*** RECORDS SUPPLIED Section Begins ***

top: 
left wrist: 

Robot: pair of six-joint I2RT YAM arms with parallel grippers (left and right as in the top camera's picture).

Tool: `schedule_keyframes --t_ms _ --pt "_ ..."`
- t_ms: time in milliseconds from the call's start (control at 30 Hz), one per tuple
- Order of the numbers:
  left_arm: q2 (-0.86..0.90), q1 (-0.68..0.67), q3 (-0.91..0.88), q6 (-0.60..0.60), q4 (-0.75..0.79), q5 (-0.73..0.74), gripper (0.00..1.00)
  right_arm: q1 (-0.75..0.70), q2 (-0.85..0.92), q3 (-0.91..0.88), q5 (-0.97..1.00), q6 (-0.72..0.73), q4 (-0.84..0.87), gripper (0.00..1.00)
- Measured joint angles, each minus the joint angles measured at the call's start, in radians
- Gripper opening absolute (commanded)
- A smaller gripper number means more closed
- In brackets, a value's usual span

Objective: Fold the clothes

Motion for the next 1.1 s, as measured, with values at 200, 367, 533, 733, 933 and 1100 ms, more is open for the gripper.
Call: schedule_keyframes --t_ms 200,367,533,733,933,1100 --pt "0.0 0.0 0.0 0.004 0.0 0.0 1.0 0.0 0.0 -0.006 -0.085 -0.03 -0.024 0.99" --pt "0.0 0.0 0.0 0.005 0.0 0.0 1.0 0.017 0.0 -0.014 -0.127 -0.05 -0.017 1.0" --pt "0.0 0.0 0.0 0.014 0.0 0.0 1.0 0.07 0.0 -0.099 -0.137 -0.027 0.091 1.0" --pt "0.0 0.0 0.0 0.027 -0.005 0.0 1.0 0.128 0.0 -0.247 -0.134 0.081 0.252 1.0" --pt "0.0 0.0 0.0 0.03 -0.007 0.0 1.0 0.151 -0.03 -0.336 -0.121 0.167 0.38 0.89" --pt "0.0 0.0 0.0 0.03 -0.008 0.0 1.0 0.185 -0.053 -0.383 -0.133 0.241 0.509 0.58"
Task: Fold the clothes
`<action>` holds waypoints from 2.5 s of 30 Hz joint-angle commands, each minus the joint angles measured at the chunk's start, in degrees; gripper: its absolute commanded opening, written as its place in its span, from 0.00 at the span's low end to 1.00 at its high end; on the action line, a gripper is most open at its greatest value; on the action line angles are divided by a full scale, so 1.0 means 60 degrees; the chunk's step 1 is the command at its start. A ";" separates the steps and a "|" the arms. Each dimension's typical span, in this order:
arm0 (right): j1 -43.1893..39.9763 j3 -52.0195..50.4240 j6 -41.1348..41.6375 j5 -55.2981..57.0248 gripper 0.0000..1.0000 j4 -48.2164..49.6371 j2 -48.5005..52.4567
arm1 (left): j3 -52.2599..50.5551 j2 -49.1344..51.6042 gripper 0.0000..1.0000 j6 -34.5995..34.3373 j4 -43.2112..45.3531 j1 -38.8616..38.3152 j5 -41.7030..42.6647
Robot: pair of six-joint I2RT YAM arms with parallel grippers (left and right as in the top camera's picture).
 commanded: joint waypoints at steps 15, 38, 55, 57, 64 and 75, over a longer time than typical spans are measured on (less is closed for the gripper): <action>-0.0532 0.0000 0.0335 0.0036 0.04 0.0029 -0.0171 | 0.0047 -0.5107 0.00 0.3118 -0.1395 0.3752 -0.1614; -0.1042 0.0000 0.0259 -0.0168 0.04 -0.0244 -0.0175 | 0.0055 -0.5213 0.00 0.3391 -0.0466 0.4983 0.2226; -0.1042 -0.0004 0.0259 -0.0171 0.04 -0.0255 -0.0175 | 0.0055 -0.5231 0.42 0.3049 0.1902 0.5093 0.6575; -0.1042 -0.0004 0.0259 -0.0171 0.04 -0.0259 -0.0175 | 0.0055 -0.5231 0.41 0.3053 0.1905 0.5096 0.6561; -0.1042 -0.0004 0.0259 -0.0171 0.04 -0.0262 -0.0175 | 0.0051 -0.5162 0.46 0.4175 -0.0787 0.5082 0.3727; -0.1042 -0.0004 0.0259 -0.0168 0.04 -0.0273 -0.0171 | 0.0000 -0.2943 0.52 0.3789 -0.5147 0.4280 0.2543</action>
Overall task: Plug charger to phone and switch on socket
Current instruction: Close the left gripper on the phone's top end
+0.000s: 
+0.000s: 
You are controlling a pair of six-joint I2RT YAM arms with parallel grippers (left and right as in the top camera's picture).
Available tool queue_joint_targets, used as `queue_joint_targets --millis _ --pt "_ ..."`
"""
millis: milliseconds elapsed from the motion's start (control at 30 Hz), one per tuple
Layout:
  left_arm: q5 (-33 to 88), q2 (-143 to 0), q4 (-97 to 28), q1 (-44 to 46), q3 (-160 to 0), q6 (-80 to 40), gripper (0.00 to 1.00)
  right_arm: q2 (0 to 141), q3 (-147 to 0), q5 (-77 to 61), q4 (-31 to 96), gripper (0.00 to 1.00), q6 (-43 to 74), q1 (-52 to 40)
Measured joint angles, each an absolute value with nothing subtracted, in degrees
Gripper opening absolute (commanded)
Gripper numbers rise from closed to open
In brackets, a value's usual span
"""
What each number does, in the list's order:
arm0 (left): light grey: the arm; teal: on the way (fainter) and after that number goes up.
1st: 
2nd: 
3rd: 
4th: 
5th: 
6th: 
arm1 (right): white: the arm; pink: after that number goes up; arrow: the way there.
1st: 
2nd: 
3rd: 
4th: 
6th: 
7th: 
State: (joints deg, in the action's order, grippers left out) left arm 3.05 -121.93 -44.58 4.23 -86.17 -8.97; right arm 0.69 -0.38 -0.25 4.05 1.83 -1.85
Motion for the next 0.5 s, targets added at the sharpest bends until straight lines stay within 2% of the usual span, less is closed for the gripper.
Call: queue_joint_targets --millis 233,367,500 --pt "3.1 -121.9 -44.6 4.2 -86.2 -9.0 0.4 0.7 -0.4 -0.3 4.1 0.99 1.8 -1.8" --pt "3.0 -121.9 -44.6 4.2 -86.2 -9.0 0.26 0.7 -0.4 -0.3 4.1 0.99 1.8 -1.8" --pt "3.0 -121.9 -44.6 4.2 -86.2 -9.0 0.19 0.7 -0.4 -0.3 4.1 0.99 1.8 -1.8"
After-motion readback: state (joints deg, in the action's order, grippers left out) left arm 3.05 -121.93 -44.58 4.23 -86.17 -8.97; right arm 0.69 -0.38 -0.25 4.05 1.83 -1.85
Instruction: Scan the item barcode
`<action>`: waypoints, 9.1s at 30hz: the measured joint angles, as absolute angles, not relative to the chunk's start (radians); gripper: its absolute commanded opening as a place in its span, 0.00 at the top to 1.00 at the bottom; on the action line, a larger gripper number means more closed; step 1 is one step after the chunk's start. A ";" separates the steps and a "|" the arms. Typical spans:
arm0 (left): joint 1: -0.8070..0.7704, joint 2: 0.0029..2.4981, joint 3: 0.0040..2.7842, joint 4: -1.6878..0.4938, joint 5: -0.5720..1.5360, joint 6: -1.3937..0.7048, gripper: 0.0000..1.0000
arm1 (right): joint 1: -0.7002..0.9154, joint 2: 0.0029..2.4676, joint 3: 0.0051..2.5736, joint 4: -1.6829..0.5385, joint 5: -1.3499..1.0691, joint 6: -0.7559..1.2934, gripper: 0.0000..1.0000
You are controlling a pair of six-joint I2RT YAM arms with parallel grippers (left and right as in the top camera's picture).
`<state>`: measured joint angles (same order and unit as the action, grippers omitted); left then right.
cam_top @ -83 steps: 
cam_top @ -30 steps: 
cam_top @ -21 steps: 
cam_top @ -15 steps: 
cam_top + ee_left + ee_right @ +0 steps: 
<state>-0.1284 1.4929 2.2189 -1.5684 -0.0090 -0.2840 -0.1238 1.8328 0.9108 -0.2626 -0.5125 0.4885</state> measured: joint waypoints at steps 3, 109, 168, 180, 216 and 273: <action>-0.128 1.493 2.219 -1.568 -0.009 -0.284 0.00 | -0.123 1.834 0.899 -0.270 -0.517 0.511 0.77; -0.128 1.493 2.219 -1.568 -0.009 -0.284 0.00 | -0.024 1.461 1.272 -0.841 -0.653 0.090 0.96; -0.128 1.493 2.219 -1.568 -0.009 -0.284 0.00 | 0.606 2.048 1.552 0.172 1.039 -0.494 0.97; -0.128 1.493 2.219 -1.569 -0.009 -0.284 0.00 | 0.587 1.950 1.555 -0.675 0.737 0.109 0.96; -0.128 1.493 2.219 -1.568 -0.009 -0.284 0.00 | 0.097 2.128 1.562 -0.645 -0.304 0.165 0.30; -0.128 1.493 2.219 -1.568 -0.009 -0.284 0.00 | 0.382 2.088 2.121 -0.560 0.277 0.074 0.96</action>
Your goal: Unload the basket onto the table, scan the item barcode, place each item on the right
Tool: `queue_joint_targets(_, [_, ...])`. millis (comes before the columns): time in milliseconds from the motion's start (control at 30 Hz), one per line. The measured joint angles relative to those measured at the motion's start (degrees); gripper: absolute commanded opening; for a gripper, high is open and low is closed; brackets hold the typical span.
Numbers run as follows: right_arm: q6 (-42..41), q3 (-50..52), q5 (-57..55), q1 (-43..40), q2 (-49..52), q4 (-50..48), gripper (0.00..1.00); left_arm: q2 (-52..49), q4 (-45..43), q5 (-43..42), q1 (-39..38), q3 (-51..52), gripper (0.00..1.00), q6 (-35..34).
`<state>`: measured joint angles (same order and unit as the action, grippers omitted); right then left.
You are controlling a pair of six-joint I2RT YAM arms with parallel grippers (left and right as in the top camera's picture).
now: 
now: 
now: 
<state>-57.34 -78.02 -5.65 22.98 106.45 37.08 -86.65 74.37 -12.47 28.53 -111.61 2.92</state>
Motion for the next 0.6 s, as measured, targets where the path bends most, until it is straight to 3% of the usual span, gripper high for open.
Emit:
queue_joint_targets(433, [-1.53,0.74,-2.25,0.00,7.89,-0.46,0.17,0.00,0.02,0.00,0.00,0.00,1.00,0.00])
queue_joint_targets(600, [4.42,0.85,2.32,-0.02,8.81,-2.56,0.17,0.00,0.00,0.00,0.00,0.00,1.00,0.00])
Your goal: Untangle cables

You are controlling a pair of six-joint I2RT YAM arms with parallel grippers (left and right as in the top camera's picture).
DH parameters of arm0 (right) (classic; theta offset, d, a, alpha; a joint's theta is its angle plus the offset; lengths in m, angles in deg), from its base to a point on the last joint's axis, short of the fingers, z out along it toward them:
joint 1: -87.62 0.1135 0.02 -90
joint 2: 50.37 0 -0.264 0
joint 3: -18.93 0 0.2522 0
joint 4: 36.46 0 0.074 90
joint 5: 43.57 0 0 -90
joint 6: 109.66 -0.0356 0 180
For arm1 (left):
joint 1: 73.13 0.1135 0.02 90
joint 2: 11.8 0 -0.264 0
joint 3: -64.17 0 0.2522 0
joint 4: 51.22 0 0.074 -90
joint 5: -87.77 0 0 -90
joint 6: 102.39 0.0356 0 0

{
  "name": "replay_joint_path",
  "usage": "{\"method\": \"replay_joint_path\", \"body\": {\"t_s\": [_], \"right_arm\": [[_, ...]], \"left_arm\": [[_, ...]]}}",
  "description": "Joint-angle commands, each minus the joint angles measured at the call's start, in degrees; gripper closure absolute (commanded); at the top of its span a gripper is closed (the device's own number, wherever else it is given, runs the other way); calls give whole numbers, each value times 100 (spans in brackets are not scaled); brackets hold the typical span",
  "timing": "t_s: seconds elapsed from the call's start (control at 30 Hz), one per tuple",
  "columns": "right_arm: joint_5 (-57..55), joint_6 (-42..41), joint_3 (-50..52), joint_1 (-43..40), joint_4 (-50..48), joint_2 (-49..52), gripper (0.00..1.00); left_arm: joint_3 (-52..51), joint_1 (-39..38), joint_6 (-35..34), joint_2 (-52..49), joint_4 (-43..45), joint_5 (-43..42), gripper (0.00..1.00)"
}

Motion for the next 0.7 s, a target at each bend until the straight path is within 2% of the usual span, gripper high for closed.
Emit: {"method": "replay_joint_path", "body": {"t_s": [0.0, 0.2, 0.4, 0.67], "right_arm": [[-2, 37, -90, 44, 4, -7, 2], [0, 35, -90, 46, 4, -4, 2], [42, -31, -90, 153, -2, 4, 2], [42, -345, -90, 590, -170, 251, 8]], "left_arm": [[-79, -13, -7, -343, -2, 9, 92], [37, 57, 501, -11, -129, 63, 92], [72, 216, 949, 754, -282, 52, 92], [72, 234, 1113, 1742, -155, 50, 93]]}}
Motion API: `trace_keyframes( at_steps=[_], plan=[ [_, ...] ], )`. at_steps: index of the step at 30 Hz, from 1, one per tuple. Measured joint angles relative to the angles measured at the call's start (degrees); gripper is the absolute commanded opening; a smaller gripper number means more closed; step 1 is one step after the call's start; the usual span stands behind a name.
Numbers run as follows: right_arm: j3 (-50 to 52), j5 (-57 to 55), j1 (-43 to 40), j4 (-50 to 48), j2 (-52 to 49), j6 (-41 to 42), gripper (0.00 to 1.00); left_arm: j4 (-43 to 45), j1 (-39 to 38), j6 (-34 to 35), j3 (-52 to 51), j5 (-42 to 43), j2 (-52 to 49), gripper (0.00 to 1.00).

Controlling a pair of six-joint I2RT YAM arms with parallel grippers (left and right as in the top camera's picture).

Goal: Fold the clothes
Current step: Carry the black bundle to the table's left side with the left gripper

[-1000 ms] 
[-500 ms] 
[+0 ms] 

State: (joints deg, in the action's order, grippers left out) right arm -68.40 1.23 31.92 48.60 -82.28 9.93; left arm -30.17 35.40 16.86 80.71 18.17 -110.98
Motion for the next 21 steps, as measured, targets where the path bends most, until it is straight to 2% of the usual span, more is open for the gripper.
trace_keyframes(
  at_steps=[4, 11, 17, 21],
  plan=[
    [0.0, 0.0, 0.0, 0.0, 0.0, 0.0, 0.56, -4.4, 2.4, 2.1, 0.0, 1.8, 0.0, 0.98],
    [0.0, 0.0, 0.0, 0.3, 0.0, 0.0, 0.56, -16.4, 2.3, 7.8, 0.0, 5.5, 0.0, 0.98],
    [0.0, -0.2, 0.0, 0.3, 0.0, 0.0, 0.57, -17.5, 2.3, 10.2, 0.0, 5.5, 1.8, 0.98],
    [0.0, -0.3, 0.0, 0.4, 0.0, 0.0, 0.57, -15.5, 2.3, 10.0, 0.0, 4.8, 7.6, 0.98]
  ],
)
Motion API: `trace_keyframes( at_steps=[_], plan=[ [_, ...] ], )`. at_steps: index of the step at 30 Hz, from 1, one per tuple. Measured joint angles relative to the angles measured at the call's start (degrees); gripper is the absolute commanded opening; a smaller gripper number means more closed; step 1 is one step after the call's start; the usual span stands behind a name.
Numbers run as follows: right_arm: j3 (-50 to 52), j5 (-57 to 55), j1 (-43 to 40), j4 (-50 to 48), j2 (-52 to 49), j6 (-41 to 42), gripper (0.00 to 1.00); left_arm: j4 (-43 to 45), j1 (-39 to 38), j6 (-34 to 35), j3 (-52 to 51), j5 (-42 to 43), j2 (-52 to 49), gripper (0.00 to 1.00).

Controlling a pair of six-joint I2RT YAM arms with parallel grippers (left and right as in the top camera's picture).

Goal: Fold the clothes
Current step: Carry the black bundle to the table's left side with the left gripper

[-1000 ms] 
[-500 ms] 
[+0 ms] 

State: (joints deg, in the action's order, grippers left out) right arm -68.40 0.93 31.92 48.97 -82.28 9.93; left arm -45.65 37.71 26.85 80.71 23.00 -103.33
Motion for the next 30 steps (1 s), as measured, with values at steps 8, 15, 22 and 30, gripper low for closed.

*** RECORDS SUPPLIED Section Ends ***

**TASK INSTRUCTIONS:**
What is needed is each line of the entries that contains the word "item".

**PROBLEM SOLUTION:**
Instruction: Scan the item barcode
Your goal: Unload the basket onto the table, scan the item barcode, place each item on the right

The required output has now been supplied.